# Is Levinas’s enunciation clause a contradiction?

I was reading Logique de Levinas by J. F. Lyotard, and came upon the following axiom, which Lyotard coins as the enunciation clause:

If "A is B", then "A is".

If we admit this axiom, which Lyotard states to be of dramatic importance in phenomenology, we're lead to aporia in some statements of Levinas.

For instance:

Le tout autre est autre que tout ce qui est.

Loosely translated, this reads, "The Other is different from everything that is".

But therefore, "The Other is"; which leads to a contradiction, because it is supposedly different from anything that is.

I'd like to know if there is material in the literature that discusses this problem in a pedagogical way.

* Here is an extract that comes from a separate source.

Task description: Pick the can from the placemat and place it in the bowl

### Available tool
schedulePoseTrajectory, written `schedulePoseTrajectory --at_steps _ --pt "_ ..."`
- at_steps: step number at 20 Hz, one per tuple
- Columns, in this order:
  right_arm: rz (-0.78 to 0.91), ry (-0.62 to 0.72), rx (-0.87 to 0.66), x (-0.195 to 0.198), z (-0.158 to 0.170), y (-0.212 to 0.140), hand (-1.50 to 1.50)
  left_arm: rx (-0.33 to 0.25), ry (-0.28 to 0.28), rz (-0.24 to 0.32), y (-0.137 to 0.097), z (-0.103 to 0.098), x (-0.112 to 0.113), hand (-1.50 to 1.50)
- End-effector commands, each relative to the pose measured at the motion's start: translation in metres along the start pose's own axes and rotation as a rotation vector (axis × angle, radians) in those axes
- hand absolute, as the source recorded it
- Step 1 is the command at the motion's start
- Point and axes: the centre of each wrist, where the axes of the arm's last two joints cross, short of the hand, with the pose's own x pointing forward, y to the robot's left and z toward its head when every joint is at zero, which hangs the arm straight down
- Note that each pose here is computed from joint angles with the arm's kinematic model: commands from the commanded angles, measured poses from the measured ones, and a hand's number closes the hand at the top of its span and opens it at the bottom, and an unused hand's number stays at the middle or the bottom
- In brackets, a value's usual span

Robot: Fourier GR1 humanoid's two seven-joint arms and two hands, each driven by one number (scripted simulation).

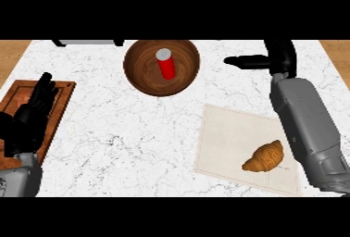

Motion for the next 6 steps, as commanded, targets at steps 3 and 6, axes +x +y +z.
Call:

• You can see it discussed in French in connection with Derrida (google translate helps): on the link below there is a comment "the formula 'Tout autre est tout autre' is untraductible. It may be enunciated litterally only in French" idixa.net/Pixa/pagixa-1703011128.html Commented Jul 15, 2019 at 18:37
• "A Unicorn is a Horse with a horn"; therefore "A Unicorn is (exists ?)". Do you agree with this kind of argument ? Commented Jul 15, 2019 at 18:54
• This paradox has a very long history, I will only give one pointer. Quine called it Plato's beard ("nonbeing must in some sense be, otherwise what is it that there is not?"), although it is, more properly, Parmenides's. Quine discusses the inference "Pegasus is a flying horse, therefore, Pegasus is", and Russell's solution, in On What There Is. But it would not work for Lyotard or Levinas. Commented Jul 16, 2019 at 6:00
• 'If god is the most perfect being, god exists'? Commented May 25, 2021 at 22:16
• @sand1, is derrida telling us that there exists a philosophical concept which can only be validly expressed in the french language and no other? Commented Feb 21, 2022 at 6:44

It's an interesting problem and not one that has a clear solution. I can provide two candidates that you might find interesting:

1. Quinean Approach

As Conifold suggested, there is a Quinean-Russel style answer here that may not entirely be appropriate but I am tempted to try anyway. Let us try to formalise the enunciation clause as: ∃x(Px) → ∃x(x)

Where "∃x" means "there is an x such that", Px means "x has the property of P", "→" signals entailment and "∃x(x)" means that there is an x such that x" which is just claiming that x exists. What we are saying then is that if there is an object x, such that x has the property that P, then necessarily there is an object x.

So, if I say, "That dog has teeth", my claim is: ∃x(Px)

When I say something like, "Pegasus has wings", we would not say ∃x(Px) where x is Pegasus and P is having wings. That's because Pegasus does not exist, he cannot have wings. What I'm really saying is not, "Pegasus has wings", what I'm saying is "If there was a Pegasus such that it existed, then it would have wings." Our formalisation would probably be something like: ∃x(x) → ∃x(Px), not just ∃x(Px)

The problem is that to seriously define Levinas, we'd have to formalise his as either: ∃x∀y(x =/= y) or ∃x(x) → ∃x∀y(x =/=y)

If we go with the first, then we are saying there is an x such that for all y, x is not equal to y. This seems in the spirit of Levinas but, you're right, it would violate the enunciation principle. The second does not violate the principle, but it would not be in the spirit of Levinas.

1. The Meignonian Approach

An alternative is an approach that suggests that the Other does not 'exist' per se but has being in a different way. Meignon has a fairly interesting philosophy of non-existent entities, and Zalta is a strong contemporary philosopher who carries on with these ideas.

The general principle is that non-existent entities cannot instantiate but can encode properties. The Other may not exist, but it still has being with properties that it embodies, etc. This may be a more promising way to apply an analytic framework onto the Levinas-style ideas.

A note of caution though, Levinas usually is not playing with the same rules that clauses like the enunciation clause do. Trying to find a strict ontology for Levinas may sometimes be missing the point of the continental-style philosophy he is engaging in.